In a new (May 2, 2023) decision in New Enterprise Associates 14 LP v. Rich [Fugue], C.A. No. 2022-0406-JTL, the Delaware Court of Chancery addressed a motion to dismiss claims for breach of fiduciary duty based on a covenant not to sue. While the Court concluded that such covenants are not generally, or facially, invalid, the Court found that the scope of the covenant in this case excluded what would be permissible under Delaware law (i.e., intentional harms cannot be exculpated). Accordingly, the Court denied the motion to dismiss.
As noted at the outset, the Court’s “decision grapples with a conflict between two elemental forces of Delaware corporate law: private ordering and fiduciary accountability. Ordinarily, those forces operate harmoniously. Here, they pull in opposite directions.”

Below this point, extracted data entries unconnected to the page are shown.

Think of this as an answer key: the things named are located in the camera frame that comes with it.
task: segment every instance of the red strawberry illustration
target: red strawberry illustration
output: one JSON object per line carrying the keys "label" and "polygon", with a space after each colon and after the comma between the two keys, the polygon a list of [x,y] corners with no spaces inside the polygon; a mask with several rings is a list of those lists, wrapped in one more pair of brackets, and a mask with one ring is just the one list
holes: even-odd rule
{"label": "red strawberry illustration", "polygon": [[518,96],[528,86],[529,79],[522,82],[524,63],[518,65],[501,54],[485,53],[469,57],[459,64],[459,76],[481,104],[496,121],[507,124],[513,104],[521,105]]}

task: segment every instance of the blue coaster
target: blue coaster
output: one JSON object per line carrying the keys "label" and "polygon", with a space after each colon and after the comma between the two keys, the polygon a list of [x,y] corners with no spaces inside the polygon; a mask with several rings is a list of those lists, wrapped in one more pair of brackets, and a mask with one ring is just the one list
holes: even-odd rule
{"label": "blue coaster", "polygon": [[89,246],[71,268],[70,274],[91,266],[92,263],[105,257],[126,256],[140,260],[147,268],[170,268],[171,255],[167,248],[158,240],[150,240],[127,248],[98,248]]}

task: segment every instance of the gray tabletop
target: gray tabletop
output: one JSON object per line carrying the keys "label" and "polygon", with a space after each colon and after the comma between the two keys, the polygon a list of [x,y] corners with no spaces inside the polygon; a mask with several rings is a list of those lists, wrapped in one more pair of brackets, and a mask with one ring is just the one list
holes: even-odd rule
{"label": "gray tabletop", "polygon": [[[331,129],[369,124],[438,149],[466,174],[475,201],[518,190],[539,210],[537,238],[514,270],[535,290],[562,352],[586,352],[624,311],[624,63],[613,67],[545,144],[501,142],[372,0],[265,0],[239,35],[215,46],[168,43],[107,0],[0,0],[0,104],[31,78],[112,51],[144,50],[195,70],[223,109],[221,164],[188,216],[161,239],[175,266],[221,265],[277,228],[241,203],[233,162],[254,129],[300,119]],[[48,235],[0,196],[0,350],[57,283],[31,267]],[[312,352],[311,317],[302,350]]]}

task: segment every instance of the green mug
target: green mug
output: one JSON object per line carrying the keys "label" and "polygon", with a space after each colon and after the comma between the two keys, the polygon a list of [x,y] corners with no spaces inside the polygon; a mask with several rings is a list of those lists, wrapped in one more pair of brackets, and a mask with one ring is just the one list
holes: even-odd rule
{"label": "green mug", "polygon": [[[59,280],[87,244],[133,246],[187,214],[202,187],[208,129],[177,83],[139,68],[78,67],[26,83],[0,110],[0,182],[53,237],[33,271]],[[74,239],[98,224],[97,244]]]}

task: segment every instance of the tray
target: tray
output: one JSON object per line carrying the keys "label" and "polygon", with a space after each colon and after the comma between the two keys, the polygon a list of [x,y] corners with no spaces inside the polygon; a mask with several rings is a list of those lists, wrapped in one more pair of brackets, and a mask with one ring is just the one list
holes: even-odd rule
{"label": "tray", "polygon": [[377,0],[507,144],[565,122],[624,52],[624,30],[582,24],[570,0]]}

The plaintiffs were investment funds that invested in a startup company. Years after funding the company, the plaintiffs sought a liquidity event, but no buyer was identified after a search by the company. The company then needed capital, and company’s management represented that the only option was a recapitalization led by another stockholder (the “Recapitalization”), where that stockholder would only commit to fund the company “if (i) all existing preferred stock became common stock, (ii) [he] and his fellow investors received a new class of preferred stock (the ‘Preferred Stock’), and (iii) the Funds and other significant investors executed a voting agreement (the ‘Voting Agreement’ …).”
The Voting Agreement contained a drag-along right, providing that if the company’s board and the holders of a majority of the Preferred Stock approve a transaction that meets certain specified criteria, then all of the signatories to the Voting Agreement must participate (the “Drag-Along Sale”). The plaintiffs accepted the terms of the Recapitalization and, notably, covenanted not to sue the stockholder leading the Recapitalization or his affiliates and associates over a Drag-Along Sale, including covenanting not to assert fiduciary duty claims (the “Covenant”).
After an opportunity to sell the company materialized, a Drag-Along Sale was negotiated, and the transactions closed. The plaintiffs then filed the present lawsuit. At issue in the suit are fiduciary duty claims challenging the Drag-Along Sale. The defendants moved to dismiss under Rule 12(b)(6) and argued that these claims must be dismissed in light of the Covenant. The plaintiffs countered by arguing that the Covenant is facially invalid.
The Court went to great lengths to tackle these arguments in a 129-page opinion. Having first determined that corporate fiduciary duties are “not immutable,” the Court then turned to an analysis of the “contractarian nature” of Delaware corporate law. The Court concluded that a “close analysis of the DGCL shows that through a private agreement, stockholders can agree to more constraints on their ability to exercise stockholder-level rights than corporate planners can impose through the charter or bylaws.” The Covenant in this case was a such a “stockholder-level agreement and concerns a stockholder-level right.” However, the Court explicitly noted that such “stockholder-level agreement only binds its signatories and only affects how they exercise their rights.”
The Court next addressed whether the Covenant should be invalidated on public policy grounds. The Court declined to do so, rejecting several public policy arguments, including: that the duty of loyalty is “too big to waive”, that the Covenant conflicts with “Delaware’s corporate brand” that “promises standardized terms” such as “the immutable duty of loyalty”; and that provisions like the Covenant collapse the distinction between a corporation and an LLC (the latter which permits the elimination and limitation of fiduciary duties).
After considering a series of factors, the Court held that the Covenant was not facially invalid. The Court reasoned that “[t]his case provides an optimal scenario for enforcement.” The Court explained how the Covenant was located in a Voting Agreement among stockholders (not a charter or bylaw); the provision was clear and specific; the plaintiff funds were sophisticated repeat players who understood the Covenant’s implications (including one being a member of the National Venture Capital Association where the relevant provision appears in that organization’s model agreement); the Covenant was a bargained-for exchange; and, if the plaintiff funds did not like the terms of the Voting Agreement and its Covenant, they could have blocked the Recapitalization, sought different terms, or funded the company themselves. The Court concluded that its decision does not mean that Delaware courts will enforce similar provisions in other cases, but that courts should undertake a similar review of covenants not to sue.
Finally, however, while the Court held that the Covenant was not facially invalid, the Court nonetheless determined that the scope of the Covenant exceeded the limits of Delaware law—namely, that even under Delaware corporate law, intentional harms cannot be exculpated. The Court explained: “The Covenant purports to bar all challenges to the Drag-Along Sale. It cannot insulate the defendants from tort liability based on intentional wrongdoing, but it can protect against other claims.” Since the complaint in this case alleged facts that create a reasonable inference that the defendants could have acted intentionally and in bad faith to benefit themselves and harm the common stockholders leading up to the Drag-Along Sale, the Court declined to dismiss on the basis of the Covenant.